How does an ESOP transaction work? 

Most often a company will elect to obtain financing through a third party, which is known as a leveraged ESOP. Stated simply, a bank will lend money to the company and the ESOP will then buy stock from the company or the shareholder(s). The company in turn will make annual tax-deductible contributions to the ESOP, which will repay the bank for the original note. Employees will then receive stock or cash when they retire or depart from the company.Under certain circumstances,

selling shareholders can defer the entire gain recognized from the sale of shares for federal income tax purposes. 
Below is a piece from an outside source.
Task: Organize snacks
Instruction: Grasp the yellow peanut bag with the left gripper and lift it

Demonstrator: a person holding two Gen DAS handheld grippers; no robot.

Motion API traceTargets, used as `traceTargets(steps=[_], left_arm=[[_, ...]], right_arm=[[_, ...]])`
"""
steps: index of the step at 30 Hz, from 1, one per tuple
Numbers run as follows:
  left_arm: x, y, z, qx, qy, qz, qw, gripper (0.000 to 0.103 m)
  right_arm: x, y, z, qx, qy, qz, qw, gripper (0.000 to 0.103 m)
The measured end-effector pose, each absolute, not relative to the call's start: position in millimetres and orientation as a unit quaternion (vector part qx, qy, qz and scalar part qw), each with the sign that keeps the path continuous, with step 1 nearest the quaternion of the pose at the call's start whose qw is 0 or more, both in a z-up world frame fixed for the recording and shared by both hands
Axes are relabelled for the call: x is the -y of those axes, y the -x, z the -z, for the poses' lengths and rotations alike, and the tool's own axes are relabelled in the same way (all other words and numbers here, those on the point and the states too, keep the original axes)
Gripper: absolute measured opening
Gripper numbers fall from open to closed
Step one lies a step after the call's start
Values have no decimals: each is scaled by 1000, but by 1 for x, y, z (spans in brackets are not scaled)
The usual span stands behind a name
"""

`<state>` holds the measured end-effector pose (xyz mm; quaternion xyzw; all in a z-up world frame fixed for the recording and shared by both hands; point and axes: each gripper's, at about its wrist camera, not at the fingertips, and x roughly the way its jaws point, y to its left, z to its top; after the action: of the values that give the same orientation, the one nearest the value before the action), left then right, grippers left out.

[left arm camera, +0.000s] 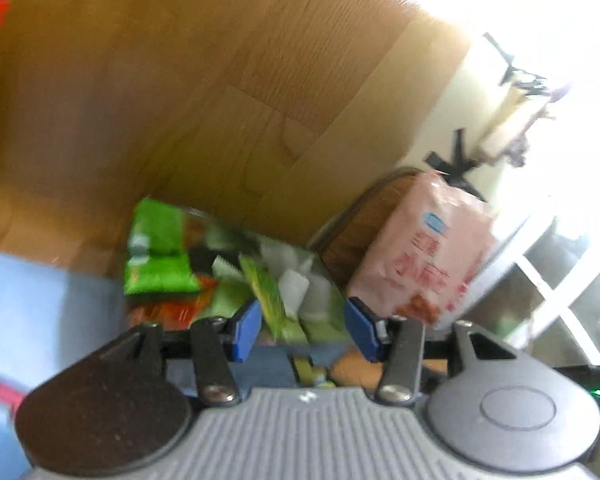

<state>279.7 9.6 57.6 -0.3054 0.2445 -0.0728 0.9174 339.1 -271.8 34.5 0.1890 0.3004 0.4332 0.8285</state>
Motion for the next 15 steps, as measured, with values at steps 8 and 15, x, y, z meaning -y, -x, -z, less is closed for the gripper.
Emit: traceTargets(steps=[8, 15], left_arm=[[-3, -159, -4, -309, 325, 47, 893, 56], [1, -115, 29, -305, 412, 46, 857, 42]], right_arm=[[259, -241, 11, -391, -148, -505, 755, 50], [222, -201, 21, -404, -113, -512, 749, 40]])
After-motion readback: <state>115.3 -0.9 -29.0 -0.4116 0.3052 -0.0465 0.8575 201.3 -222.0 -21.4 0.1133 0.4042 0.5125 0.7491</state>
What makes a company an ideal candidate to implement an ESOP? 

ESOPs are effective exit strategies, particularly with smaller companies. They can serve as an effective method of transition by having a purchaser already lined up and selling the stock in a tax efficient manner. Smaller companies also have the ancillary benefit of motivating employees through an ESOP purchase. To correctly adopt an ESOP, you need to have a team in place that has experience with finance, legal and tax support, benefit plans, and can coordinate effectively.